┏━━

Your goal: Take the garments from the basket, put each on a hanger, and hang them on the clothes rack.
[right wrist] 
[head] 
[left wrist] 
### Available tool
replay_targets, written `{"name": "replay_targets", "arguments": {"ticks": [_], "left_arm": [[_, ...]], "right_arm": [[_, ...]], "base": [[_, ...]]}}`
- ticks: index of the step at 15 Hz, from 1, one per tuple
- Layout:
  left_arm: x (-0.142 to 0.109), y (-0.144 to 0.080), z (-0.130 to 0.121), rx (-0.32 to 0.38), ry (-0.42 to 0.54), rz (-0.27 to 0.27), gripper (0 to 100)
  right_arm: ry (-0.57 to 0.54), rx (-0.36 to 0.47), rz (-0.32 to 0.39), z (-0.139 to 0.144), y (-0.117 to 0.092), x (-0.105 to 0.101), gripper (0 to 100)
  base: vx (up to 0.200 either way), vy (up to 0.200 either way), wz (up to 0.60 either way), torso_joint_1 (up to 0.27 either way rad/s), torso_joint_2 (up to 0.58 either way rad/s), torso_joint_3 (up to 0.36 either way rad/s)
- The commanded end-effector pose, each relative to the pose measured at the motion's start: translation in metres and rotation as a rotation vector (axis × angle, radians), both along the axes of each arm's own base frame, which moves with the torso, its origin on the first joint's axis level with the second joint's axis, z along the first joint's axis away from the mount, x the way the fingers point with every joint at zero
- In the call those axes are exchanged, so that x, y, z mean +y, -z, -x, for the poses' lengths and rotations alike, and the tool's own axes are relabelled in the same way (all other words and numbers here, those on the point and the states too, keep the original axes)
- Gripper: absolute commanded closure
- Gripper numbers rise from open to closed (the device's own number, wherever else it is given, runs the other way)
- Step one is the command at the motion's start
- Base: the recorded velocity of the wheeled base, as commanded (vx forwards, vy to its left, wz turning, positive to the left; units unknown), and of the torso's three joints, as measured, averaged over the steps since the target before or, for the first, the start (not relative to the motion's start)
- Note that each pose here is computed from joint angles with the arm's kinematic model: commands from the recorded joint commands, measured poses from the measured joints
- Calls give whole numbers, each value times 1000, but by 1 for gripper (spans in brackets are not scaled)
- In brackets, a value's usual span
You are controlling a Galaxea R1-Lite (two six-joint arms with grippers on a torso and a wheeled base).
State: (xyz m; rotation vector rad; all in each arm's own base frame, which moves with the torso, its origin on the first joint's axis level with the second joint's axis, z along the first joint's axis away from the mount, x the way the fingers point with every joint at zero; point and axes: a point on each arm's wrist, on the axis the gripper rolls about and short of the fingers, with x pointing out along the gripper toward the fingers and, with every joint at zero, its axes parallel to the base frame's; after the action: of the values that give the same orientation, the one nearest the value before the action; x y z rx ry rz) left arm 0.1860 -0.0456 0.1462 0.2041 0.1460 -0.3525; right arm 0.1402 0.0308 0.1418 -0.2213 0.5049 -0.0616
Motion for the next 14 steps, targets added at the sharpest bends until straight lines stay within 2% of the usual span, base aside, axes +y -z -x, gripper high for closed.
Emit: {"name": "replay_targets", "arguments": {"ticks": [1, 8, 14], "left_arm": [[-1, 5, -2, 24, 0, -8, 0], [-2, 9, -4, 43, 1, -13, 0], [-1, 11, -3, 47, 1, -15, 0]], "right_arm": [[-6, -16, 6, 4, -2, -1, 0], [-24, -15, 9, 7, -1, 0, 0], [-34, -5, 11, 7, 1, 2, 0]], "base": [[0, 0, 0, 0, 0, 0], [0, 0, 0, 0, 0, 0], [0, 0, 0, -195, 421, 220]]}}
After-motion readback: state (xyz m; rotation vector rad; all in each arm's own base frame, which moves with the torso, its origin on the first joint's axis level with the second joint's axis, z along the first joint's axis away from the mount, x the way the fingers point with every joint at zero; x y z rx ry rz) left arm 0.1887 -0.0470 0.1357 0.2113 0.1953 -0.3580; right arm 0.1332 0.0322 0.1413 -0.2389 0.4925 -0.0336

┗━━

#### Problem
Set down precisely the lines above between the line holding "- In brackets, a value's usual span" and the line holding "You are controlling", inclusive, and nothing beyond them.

#### Task solution
- In brackets, a value's usual span
You are controlling a Galaxea R1-Lite (two six-joint arms with grippers on a torso and a wheeled base).

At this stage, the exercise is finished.